Previous and current research
Eukaryotic chromosomes undergo enormous changes in structure and organisation over the course of a cell cycle. One of the most fascinating changes is the transformation of interphase chromatin into rod-shaped mitotic chromosomes in preparation for cell division. This process, known as chromosome condensation, is a key step for the successful segregation of chromosomes during mitosis and meiosis. However, the underlying mechanisms are still poorly understood.
The overall aim of our research is to unravel the action of molecular machines that organise the 3D arrangement of chromosome fibres. Insights into the general working principles behind these machines will be of great importance to our understanding of how cells inherit a complete set of their genomes every time they divide and prevent the occurrence of aneuploidies, which are hallmarks of most cancer cells and the leading cause of spontaneous miscarriages in humans.

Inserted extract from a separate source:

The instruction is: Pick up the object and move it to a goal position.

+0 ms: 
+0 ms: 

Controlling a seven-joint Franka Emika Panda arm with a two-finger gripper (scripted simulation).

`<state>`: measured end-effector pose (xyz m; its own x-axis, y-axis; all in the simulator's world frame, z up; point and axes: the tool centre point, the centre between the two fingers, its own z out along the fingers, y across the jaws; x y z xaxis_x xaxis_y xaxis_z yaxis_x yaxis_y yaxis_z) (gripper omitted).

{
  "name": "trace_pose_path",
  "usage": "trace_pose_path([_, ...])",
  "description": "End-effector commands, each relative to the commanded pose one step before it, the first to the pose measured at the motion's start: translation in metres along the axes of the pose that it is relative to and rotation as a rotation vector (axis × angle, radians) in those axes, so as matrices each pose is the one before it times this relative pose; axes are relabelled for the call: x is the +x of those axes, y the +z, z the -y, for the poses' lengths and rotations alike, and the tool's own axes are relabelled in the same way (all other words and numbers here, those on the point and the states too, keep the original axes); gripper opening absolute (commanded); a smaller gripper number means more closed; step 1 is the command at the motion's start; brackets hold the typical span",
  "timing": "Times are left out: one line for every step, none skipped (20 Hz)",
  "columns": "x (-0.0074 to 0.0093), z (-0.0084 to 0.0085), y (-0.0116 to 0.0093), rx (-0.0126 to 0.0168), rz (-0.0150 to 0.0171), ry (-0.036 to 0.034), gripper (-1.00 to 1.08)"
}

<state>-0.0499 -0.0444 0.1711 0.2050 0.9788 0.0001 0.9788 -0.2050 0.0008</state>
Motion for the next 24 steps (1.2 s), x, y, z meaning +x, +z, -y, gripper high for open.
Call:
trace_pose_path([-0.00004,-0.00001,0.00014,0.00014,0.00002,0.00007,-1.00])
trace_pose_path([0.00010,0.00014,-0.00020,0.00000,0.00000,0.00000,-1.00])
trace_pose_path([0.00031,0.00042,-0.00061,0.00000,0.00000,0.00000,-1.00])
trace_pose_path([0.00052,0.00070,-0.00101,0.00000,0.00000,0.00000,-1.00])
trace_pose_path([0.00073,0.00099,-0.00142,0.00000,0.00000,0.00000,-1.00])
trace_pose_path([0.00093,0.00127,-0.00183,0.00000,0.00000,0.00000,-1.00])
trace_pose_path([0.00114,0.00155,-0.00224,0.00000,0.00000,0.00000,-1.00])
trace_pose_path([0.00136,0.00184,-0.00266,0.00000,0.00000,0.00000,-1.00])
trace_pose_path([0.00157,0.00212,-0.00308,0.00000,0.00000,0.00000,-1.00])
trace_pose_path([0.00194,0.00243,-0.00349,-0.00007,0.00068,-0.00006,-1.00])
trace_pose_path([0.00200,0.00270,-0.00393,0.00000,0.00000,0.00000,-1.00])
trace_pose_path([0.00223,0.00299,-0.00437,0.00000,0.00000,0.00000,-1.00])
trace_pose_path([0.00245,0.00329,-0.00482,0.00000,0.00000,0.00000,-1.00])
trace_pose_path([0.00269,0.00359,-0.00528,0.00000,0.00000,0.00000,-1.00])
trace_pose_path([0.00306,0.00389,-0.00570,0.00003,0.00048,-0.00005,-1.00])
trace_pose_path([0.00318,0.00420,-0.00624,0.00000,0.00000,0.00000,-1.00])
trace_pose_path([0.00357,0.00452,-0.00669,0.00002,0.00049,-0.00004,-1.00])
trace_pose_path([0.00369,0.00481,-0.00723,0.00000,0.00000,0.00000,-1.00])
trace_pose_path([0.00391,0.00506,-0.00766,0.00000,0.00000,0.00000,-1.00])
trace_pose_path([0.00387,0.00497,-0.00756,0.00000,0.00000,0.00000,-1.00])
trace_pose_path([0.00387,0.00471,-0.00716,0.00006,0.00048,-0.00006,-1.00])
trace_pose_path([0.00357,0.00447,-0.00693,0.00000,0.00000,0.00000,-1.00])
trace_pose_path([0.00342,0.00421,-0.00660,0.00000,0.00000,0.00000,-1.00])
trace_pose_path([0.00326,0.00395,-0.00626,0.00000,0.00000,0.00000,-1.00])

One of the central players in the formation of mitotic chromosomes is a highly conserved multi-subunit protein complex, known as condensin. We have shown that condensin binds to mitotic chromosomes by encircling chromosomal DNA within a large ring structure formed by its structural maintenance of chromosomes (SMC) and kleisin subunits. Our working hypothesis is that condensin uses this topological principle to tie together loops of chromatin and thereby maintain mitotic chromosomes in their characteristic shape (figure 1).
In an independent project, we have started the search for additional players that direct the formation of mitotic and meiotic chromosomes. We have developed a timeresolved light microscopy assay that allows us to quantitatively measure chromosome condensation in live fission yeast cells in high throughput (figure 2).
Future projects and goals
We are using an interdisciplinary approach to advance our understanding of condensin function in yeast and mammalian cells by combining biochemical, molecular, and cell biological methods. In collaboration with other groups, we are taking further advantage of structural and chemical biological as well as biophysical techniques to discover how condensin loads onto chromosomes, how it interacts with other chromosomal components, and how its activity is controlled.
Using the live-cell chromosome condensation assay, we are now screening large pools of fission yeast mutants to identify novel components of the chromosome condensation machinery. With the first candidates in hand, we will investigate the bases of their functions on mitotic chromosomes using the full repertoire of cellular and molecular biology.